HTTP/1.1 401 Unauthorized
Server: Mongoose/6.18
Content-Type: application/json
Access-Control-Allow-Origin: *
Access-Control-Allow-Headers: *
Content-Length: 0
Connection: close
WWW-Authenticate: Digest qop="auth", realm="shellypro4pm-f008d1d8b8b8", nonce="60dc59c6", algorithm=SHA-256

Authentication over Websocket

When communicating through a websocket channel, the response contains error frame where the above attributes can be found.

Example:

Request

curl -X POST -d '{"id":1, "method":"Shelly.DetectLocation"}' http://${SHELLY}/rpc

Response

{
   "id": 1,
   "src": "shellypro4pm-f008d1d8b8b8",
   "dst": "user_1",
   "error": {
      "code": 401,
      "message": "{\"auth_type\": \"digest\", \"nonce\": 1625038762, \"nc\": 1, \"realm\": \"shellypro4pm-f008d1d8b8b8\", \"algorithm\": \"SHA-256\"}"
   }
}

Successful Request with Authentication Details

In order to make the request work properly, an additional auth JSON object should be added to the request frame. It should contain:

• realm: string, device_id of the Shelly device. Required
• username: string, must be set to admin. Required
• nonce: number, random or pseudo-random number to prevent replay attacks, taken from the error message. Required
• cnonce: number, client nonce, random number generated by the client. Required
• response: string, encoding of the string <ha1> + ":" + <nonce> + ":" + <nc> + ":" + <cnonce> + ":" + "auth" + ":" + <ha2> in SHA256. Required
  • ha1: string, <user>:<realm>:<password> encoded in SHA256
  • ha2: string, "dummy_method:dummy_uri" encoded in SHA256
• algorithm: string, SHA-256. Required

Example:

Request1

curl -X POST -d '{"id":1, "method":"Shelly.DetectLocation", "auth":
 {"realm": "shellypro4pm-f008d1d8b8b8", "username": "admin", "nonce": 1625038762,
 "cnonce": 313273957, "response": "eab75cbbd7acdb7082164cb52148cfbe351f28bf80856f93a23387c6157dbb69",
 "algorithm": "SHA-256"}}' \
  http://${SHELLY}/rpc

Or:

Request2

curl --digest -u admin:mypass http://${SHELLY}/rpc/Shelly.DetectLocation

Or:

Request3

curl --anyauth -u admin:mypass -X POST -d '{"id":1, "method":"Shelly.DetectLocation"}' http://${SHELLY}/rpc

Response

{
   "id": 1,
   "src": "shellypro4pm-f008d1d8b8b8",
   "dst": "user_1",
   "result": {
      "tz": "Europe/Sofia",
      "lat": 42.67236,
      "lon": 23.38738
   }
}

Client implementations

• NodeJS sample is provided on GitHub.

• HomeAssistant's Shelly integration is an excellent example of a Websocket Shelly client with authentication support in Python.
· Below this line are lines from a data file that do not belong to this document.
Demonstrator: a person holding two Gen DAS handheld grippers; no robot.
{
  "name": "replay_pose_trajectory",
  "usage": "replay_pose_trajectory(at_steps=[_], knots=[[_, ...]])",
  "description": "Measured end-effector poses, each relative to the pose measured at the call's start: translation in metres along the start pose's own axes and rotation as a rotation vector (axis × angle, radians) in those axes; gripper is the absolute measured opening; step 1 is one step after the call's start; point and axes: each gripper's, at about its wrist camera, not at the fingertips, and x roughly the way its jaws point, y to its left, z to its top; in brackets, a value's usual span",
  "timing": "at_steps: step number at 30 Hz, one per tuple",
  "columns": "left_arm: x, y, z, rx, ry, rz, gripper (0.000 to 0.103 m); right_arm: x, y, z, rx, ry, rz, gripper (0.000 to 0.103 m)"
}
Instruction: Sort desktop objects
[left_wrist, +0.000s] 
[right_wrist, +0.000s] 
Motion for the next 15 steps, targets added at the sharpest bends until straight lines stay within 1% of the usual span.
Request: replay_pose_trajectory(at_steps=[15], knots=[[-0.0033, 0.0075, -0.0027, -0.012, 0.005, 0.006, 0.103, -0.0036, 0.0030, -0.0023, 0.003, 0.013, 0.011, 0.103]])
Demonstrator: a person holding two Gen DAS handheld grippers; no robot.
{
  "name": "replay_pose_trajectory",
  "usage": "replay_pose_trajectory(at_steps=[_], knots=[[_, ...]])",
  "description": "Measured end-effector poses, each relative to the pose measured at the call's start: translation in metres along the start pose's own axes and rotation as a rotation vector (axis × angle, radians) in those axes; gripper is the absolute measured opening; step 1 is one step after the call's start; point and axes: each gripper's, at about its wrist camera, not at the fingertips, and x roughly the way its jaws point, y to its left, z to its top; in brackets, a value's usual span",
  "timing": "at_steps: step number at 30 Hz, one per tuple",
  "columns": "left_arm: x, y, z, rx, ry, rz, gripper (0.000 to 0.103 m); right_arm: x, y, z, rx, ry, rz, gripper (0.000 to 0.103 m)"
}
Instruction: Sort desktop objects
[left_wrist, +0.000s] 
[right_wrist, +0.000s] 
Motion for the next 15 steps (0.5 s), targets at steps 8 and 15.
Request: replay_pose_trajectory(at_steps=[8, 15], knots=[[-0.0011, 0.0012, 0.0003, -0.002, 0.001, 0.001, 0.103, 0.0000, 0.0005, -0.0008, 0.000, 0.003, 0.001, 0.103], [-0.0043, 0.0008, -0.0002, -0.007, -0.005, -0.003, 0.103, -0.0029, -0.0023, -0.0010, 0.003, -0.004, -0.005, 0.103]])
SSL support for outbound connections

Shelly-NG provides secure socket support for:

• MQTT with support for CA bundle selection
• Webhooks (only built in CA bundle supported, support for CA selection will be added in 0.8.0)
• The RPC method HTTP.GET

Internally, TLS is provided by the industry-standard mbedtls library. Certificate validation is supported, and users can choose between no validation, a built-in CA bundle and a user-provided CA bundle.